- Data for analysis:
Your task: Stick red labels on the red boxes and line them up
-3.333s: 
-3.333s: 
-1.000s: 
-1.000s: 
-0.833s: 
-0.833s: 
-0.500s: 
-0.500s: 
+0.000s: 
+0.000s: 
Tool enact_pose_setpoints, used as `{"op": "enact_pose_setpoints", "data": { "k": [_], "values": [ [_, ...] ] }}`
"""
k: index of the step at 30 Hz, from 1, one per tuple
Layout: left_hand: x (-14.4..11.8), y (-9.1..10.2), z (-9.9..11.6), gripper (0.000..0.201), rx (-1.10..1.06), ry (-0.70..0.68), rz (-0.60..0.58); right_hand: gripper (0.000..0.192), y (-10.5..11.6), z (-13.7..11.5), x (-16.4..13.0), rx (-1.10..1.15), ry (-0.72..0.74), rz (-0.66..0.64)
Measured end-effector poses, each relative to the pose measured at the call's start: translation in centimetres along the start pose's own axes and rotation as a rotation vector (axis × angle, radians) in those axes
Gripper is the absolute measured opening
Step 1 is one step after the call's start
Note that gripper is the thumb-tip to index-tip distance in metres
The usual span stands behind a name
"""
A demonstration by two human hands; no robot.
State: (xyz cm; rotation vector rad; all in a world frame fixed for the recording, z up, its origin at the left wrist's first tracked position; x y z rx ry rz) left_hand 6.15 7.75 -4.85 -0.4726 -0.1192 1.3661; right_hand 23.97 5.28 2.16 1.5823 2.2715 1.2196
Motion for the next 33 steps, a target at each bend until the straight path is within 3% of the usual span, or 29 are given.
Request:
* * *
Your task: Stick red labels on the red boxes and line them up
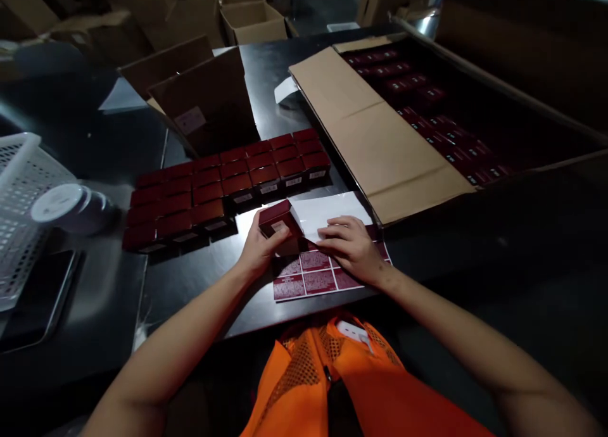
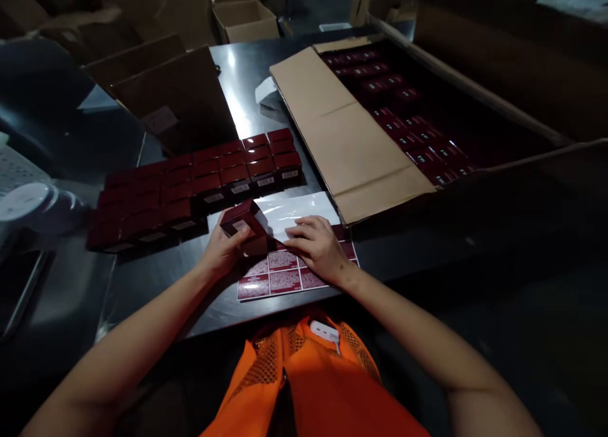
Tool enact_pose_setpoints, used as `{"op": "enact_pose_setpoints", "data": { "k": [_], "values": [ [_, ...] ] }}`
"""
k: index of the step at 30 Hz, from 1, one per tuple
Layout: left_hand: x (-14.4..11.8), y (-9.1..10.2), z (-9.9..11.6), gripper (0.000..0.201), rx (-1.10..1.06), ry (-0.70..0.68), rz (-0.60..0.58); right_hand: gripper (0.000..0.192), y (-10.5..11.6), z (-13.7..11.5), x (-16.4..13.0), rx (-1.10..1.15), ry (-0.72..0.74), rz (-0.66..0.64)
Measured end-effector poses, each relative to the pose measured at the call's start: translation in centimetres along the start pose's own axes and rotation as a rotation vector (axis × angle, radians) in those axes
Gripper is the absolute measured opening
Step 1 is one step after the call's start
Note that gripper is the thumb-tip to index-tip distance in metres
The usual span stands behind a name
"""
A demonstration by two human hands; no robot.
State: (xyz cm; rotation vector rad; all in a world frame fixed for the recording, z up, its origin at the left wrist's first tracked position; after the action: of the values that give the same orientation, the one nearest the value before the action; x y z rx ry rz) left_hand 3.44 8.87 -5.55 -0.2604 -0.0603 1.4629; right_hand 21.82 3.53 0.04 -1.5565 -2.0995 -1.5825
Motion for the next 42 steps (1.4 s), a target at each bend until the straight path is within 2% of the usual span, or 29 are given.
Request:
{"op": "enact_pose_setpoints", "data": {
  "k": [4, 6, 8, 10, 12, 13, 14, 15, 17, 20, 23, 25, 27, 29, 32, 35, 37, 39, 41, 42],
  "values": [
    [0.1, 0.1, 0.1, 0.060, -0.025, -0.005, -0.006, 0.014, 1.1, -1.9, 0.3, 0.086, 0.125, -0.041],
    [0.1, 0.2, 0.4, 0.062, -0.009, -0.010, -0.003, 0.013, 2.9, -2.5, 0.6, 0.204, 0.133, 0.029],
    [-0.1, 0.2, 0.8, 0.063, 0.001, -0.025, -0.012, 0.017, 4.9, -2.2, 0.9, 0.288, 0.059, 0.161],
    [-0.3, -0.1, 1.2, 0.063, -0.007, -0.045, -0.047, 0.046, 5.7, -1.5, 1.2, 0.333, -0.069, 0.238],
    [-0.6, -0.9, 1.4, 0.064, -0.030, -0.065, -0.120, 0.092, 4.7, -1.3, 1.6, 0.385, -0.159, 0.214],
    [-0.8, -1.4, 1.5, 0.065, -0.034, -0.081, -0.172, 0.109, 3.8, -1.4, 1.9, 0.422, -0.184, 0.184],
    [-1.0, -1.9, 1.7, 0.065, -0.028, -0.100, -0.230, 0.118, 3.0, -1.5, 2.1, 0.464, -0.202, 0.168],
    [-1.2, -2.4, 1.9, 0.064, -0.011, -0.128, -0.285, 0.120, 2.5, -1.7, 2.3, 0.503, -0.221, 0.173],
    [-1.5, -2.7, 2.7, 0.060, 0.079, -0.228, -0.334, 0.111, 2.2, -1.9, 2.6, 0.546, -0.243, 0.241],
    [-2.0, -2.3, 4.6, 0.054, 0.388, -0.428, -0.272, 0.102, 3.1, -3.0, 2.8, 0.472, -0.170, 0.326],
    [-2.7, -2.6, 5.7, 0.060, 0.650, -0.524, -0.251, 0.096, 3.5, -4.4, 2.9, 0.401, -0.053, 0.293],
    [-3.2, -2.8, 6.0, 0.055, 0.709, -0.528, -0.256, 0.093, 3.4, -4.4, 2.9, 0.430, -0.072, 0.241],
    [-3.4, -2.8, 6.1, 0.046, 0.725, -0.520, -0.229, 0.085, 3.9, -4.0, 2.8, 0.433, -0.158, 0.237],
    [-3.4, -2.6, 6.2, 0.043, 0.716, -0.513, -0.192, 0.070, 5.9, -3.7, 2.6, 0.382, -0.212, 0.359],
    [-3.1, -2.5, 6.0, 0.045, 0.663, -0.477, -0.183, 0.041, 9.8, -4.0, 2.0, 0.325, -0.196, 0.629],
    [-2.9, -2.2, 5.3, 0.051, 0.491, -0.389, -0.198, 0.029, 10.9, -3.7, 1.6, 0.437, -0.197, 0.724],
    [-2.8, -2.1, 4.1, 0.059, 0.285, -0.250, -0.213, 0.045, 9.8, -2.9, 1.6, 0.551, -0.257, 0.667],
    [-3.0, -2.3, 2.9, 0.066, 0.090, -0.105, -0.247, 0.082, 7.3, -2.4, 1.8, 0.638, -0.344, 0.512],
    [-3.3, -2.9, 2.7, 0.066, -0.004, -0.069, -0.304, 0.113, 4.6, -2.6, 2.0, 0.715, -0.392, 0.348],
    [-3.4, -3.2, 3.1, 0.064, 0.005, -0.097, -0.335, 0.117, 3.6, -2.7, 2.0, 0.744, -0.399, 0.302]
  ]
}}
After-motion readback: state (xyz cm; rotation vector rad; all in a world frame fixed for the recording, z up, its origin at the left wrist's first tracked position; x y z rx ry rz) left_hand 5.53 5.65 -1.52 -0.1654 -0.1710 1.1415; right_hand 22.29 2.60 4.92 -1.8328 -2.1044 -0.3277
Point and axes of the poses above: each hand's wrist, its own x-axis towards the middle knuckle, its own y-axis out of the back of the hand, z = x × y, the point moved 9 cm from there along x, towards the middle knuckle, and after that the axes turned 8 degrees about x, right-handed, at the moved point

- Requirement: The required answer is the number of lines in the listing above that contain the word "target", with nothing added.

- Exercise solution: 2